Senin, 18 Oktober 2010

Contoh Cerita Pendek (Cerpen)

Cinta Pertama Tomi
BY I Made Yoga P.


     Matahari yang semula terik memanasi hariku, kini mulai meredup memasuki peraduannya. Saat itulah aku memulai aktivitasku setiap sore yaitu belajar pada Bimbel disebuah daerah di Semarang yang telah kukenal dan ku percaya. Sudah lama aku belajar di sana. Namun, aku terheran ketika melihat seorang gadis dengan paras yang cantik, berambut panjang dan bergelombang itu yang sebelumnya tak pernah kulihat. Entah apa yang terjadi pada hatiku saat itu, serasa berdebar dan aku merasa ada sebuah rasa lain yang tak dapat aku simpulkan apa itu. Suatu rasa sayang dan kagum yang besar terhadap gadis itu muncul seketika. Ya, seorang gadis berparas cantik yang aku lihat tadi bernama Dessi. Nama itu aku dapat tak sengaja dari teman-temannya ketika memanggilnya dengan suara lantang.
     “Dessi, ayo ke tempat mas Didin. Mau tanya pelajaran IPA nih”. Ujarnya.
     “Iya, okelah. Tapi tunggu bentar, aku masih jajan”. Jawab Dessi.

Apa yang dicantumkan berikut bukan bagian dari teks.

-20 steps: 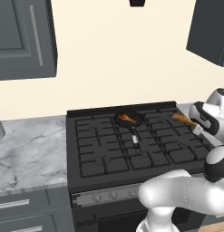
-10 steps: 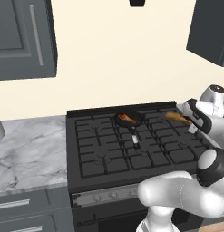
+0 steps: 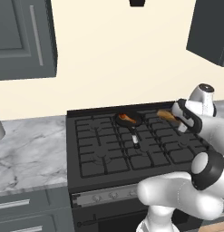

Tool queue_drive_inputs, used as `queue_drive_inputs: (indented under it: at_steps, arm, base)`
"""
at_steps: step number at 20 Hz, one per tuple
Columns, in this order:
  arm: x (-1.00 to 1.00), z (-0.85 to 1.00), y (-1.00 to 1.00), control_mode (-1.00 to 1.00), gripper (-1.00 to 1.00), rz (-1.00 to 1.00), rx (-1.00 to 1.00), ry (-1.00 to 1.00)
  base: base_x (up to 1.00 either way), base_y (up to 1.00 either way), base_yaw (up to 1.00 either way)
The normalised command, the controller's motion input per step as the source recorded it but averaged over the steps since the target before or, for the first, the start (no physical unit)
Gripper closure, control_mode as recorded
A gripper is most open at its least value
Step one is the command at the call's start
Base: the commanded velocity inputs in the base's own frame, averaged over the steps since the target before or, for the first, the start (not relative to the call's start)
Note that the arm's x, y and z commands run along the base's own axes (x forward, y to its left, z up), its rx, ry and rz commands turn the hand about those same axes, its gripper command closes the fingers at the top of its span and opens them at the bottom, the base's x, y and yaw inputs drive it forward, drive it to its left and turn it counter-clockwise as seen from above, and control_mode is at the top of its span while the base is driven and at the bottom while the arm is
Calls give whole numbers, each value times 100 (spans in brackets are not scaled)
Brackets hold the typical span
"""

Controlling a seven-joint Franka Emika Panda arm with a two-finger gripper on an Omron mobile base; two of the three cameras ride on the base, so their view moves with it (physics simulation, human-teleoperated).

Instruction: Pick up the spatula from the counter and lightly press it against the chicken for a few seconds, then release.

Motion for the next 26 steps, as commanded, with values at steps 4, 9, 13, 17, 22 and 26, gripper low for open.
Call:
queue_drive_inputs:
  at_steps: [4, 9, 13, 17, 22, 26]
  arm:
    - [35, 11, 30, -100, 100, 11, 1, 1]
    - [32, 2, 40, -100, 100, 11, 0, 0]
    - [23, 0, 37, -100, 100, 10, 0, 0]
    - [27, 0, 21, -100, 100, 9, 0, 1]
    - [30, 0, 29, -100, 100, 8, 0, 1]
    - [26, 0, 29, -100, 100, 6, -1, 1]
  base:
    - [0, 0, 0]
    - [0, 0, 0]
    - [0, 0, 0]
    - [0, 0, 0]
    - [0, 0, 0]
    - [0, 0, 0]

     Saat itu adalah saat pertamaku terkagum dengan seorang cewek. Sayang, ketika itu, aku tak terlalu memiliki banyak nyali untuk sekedar berkenalan dengan gadis itu.

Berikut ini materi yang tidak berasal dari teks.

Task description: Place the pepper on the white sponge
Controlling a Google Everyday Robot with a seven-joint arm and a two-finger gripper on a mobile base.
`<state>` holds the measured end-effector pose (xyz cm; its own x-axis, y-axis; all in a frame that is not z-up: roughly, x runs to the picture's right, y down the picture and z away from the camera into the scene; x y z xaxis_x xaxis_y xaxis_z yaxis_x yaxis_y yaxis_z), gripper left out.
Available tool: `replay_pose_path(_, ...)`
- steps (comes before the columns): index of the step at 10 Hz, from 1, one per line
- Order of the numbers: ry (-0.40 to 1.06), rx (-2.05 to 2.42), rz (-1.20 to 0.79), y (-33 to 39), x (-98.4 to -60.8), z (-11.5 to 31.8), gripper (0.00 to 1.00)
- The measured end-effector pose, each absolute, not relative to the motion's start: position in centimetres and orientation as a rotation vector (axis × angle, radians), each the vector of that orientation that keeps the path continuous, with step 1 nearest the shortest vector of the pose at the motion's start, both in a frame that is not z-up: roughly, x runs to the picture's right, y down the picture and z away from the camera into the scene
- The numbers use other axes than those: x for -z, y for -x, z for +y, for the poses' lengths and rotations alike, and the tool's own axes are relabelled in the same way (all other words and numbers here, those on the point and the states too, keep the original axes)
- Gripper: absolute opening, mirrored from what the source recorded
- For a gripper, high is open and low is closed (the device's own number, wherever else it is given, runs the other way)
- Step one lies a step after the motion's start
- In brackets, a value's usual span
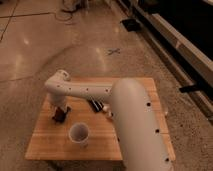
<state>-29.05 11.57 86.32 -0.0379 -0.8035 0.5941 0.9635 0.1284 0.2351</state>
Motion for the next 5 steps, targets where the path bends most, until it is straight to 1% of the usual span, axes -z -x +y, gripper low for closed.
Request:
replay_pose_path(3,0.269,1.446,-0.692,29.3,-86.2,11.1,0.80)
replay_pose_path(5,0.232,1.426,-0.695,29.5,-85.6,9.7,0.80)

     Hari pertama jumpa itu hanya aku lewatkan untuk belajar dan belajar demi masa depanku yang lebih baik. Hanya saja aku tidak terlalu berkonsentrasi di sana, selalu terpikirkan paras Dessi, dan selalu saja begitu. Tak sadar ternyata waktu sudah menunjukkan pukul enam sore yang berarti bahwa jam bimbingan telah usai. Aku adalah Tomi, seseorang yang dianggap sosok yang pendiam tetapi tak sungkan untuk marah. Sepulang dari Bimbel atau sering dikenal dengan Bimbingan Belajar aku selalu teringat masa-masa itu. Akan hadirnya seorang Dessi di hatiku. Hingga aku tertidur, dirinya tak pernah terlupakan.

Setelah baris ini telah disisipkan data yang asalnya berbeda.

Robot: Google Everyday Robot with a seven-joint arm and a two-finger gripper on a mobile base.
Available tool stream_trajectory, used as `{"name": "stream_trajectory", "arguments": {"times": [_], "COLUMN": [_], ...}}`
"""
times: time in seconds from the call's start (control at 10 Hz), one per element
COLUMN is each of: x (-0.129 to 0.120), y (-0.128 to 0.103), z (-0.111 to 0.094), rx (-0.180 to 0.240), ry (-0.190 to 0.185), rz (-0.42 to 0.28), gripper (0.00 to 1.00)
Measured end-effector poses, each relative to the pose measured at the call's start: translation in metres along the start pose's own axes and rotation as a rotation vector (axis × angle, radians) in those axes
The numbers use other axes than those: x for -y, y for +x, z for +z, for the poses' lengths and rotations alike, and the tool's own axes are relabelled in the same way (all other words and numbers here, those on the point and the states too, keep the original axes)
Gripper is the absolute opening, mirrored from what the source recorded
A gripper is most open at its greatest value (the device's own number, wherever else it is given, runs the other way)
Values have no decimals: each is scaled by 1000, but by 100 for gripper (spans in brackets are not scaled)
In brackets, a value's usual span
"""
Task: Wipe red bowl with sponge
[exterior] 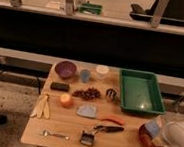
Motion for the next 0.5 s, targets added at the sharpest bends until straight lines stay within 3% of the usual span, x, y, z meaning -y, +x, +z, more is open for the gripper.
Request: {"name": "stream_trajectory", "arguments": {"times": [0.5], "x": [-8], "y": [-14], "z": [0], "rx": [21], "ry": [-4], "rz": [-48], "gripper": [0]}}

     Matahari mulai menampakkan sinarnya kembali, seolah ia tersenyum kepadaku, menyambutku untuk datangnya hari yang baru dengan penuh semangat. Aku bersekolah disebuah SMP Negeri dikota Semarang. Setibanya disekolah, aku segera meletakkan barang bawaanku kedalam kelasku. Kemudian keluar untuk sekedar menghirup udara segar di pagi hari itu. Tak lama berada diluar kelas, Dessi yang kemarin berjumpa denganku lewat tepat didepanku. Aku tak bisa berbicara apa-apa selain menyambutnya dengan sedikit senyuman kecil. Aku berpikir dalam hati, astaga, dia kan Dessi yang kemarin aku lihat? Betapa manisnya dia. Apa yang harus aku lakukan agar dapat mengetahuinya lebih dalam?.
     Terus-menerus aku sembunyikan semua rasa ini. Tanpa seorangpun tahu bahwa aku menyayanginya dan sangat sayang padanya. Sampai tibalah waktu yang aku tunggu yaitu berjumpa lagi dengan Dessi secara dekat pada tempat Bimbel itu. Aku terus melamunkannya, dan ketika itu seorang gadis bersuara merdu membangunkan lamunanku.
     “Maaf, mau tanya, mas Didin kemana ya? Perasaan tadi duduk disini”.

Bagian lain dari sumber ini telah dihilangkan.